- **Your goal**
A complete response lists each line of the data below that includes the word "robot".

- **Data records**
+---+
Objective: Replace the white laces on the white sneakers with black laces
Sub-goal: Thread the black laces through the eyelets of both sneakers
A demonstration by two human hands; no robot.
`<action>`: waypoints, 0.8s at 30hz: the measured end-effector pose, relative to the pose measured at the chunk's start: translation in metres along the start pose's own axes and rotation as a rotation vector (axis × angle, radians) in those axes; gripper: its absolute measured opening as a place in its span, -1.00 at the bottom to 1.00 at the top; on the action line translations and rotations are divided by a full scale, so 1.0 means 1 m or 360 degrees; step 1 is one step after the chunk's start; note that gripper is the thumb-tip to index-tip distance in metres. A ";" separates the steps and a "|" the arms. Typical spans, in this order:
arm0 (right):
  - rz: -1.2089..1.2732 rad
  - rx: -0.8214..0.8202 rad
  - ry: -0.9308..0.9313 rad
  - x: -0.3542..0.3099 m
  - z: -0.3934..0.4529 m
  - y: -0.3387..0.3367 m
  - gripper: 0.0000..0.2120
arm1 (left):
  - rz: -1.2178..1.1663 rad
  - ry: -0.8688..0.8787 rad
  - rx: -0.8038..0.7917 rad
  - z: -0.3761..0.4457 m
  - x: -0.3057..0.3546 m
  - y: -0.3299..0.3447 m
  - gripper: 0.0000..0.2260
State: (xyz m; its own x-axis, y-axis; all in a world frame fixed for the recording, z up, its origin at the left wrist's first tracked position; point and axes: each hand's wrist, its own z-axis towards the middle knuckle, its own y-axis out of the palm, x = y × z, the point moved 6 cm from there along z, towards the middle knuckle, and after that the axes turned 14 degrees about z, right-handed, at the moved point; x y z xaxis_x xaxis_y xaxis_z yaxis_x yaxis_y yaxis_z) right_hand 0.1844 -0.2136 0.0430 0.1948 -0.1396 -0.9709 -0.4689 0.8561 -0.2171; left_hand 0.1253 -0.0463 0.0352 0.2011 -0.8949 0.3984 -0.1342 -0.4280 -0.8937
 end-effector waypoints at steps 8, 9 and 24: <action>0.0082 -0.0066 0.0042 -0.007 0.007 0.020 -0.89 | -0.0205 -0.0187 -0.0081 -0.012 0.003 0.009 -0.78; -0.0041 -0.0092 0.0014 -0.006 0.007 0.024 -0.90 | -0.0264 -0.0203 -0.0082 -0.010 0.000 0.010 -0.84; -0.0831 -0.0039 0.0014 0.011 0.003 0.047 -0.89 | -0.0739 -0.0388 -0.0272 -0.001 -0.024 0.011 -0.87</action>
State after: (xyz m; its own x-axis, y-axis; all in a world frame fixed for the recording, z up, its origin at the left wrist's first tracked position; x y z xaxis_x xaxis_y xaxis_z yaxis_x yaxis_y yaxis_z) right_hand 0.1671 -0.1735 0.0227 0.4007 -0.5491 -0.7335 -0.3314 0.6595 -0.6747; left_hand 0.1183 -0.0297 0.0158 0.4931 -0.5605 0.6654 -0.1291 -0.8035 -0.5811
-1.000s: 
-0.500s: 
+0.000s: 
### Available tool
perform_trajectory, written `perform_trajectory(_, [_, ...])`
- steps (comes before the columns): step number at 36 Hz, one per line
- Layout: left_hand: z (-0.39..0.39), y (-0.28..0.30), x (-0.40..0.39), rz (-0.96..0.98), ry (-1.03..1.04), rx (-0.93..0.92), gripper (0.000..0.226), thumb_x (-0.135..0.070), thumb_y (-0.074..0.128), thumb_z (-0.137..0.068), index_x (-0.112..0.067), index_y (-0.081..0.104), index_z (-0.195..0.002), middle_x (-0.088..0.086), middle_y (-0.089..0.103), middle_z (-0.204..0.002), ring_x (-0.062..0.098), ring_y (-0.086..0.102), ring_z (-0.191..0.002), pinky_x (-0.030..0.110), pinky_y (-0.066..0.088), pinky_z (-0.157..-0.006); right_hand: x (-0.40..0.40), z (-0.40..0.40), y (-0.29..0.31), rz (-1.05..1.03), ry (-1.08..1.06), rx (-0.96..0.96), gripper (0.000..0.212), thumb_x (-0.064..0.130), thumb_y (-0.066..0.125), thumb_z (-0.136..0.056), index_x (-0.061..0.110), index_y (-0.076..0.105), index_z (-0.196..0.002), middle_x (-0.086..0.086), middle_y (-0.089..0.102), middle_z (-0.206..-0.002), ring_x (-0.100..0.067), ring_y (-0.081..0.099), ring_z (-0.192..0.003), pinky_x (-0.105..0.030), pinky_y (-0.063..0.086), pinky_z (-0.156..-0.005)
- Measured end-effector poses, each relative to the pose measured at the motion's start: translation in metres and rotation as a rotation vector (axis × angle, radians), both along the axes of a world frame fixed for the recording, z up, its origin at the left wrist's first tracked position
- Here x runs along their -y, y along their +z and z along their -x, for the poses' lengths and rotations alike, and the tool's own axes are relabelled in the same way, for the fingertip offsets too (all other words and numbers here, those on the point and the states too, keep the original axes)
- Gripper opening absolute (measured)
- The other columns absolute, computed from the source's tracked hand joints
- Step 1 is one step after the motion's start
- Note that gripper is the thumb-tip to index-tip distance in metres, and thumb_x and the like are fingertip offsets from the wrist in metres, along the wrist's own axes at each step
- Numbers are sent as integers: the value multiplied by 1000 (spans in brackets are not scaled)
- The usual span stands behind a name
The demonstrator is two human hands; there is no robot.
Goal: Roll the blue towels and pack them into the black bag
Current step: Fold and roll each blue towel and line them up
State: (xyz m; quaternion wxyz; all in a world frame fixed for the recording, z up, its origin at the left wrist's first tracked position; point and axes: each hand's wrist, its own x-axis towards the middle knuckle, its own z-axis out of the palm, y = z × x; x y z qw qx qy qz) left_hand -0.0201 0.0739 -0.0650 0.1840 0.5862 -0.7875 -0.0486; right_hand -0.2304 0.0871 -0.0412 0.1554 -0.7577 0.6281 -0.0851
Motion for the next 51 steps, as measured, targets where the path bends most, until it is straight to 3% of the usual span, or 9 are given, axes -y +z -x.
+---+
- **Problem solution**
A demonstration by two human hands; no robot.
The demonstrator is two human hands; there is no robot.

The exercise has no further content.